> [Your objective] Print the listing below exactly.

> [Material provided]

_ _ _

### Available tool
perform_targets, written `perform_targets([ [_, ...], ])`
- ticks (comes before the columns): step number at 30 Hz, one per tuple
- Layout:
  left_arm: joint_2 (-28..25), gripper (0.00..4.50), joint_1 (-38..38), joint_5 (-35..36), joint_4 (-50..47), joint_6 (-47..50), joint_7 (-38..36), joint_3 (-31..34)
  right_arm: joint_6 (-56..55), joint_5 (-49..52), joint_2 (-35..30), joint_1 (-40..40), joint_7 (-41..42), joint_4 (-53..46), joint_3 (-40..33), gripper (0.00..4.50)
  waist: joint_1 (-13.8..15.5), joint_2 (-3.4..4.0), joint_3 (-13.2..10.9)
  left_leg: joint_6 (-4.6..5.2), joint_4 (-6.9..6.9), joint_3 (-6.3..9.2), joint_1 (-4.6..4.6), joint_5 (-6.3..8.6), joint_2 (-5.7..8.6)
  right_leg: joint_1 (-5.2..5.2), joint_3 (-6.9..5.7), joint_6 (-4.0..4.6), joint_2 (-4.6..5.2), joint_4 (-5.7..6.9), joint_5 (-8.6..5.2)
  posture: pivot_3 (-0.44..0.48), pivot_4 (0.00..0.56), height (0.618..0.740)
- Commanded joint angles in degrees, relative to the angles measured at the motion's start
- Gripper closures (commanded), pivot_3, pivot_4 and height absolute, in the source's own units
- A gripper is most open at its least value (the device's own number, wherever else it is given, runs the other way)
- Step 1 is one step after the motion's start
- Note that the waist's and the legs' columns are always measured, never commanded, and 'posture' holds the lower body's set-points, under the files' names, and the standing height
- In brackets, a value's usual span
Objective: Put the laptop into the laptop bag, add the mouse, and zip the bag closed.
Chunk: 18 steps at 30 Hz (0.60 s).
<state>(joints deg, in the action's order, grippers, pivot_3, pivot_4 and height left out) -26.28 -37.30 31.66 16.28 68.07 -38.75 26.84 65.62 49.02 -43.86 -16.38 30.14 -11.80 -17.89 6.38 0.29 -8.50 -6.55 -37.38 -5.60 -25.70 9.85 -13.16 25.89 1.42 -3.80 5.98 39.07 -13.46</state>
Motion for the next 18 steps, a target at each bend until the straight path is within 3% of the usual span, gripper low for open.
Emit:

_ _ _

> [Result of the task]
### Available tool
perform_targets, written `perform_targets([ [_, ...], ])`
- ticks (comes before the columns): step number at 30 Hz, one per tuple
- Layout:
  left_arm: joint_2 (-28..25), gripper (0.00..4.50), joint_1 (-38..38), joint_5 (-35..36), joint_4 (-50..47), joint_6 (-47..50), joint_7 (-38..36), joint_3 (-31..34)
  right_arm: joint_6 (-56..55), joint_5 (-49..52), joint_2 (-35..30), joint_1 (-40..40), joint_7 (-41..42), joint_4 (-53..46), joint_3 (-40..33), gripper (0.00..4.50)
  waist: joint_1 (-13.8..15.5), joint_2 (-3.4..4.0), joint_3 (-13.2..10.9)
  left_leg: joint_6 (-4.6..5.2), joint_4 (-6.9..6.9), joint_3 (-6.3..9.2), joint_1 (-4.6..4.6), joint_5 (-6.3..8.6), joint_2 (-5.7..8.6)
  right_leg: joint_1 (-5.2..5.2), joint_3 (-6.9..5.7), joint_6 (-4.0..4.6), joint_2 (-4.6..5.2), joint_4 (-5.7..6.9), joint_5 (-8.6..5.2)
  posture: pivot_3 (-0.44..0.48), pivot_4 (0.00..0.56), height (0.618..0.740)
- Commanded joint angles in degrees, relative to the angles measured at the motion's start
- Gripper closures (commanded), pivot_3, pivot_4 and height absolute, in the source's own units
- A gripper is most open at its least value (the device's own number, wherever else it is given, runs the other way)
- Step 1 is one step after the motion's start
- Note that the waist's and the legs' columns are always measured, never commanded, and 'posture' holds the lower body's set-points, under the files' names, and the standing height
- In brackets, a value's usual span
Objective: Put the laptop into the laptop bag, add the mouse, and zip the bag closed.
Chunk: 18 steps at 30 Hz (0.60 s).
<state>(joints deg, in the action's order, grippers, pivot_3, pivot_4 and height left out) -26.28 -37.30 31.66 16.28 68.07 -38.75 26.84 65.62 49.02 -43.86 -16.38 30.14 -11.80 -17.89 6.38 0.29 -8.50 -6.55 -37.38 -5.60 -25.70 9.85 -13.16 25.89 1.42 -3.80 5.98 39.07 -13.46</state>
Motion for the next 18 steps, a target at each bend until the straight path is within 3% of the usual span, gripper low for open.
Emit:

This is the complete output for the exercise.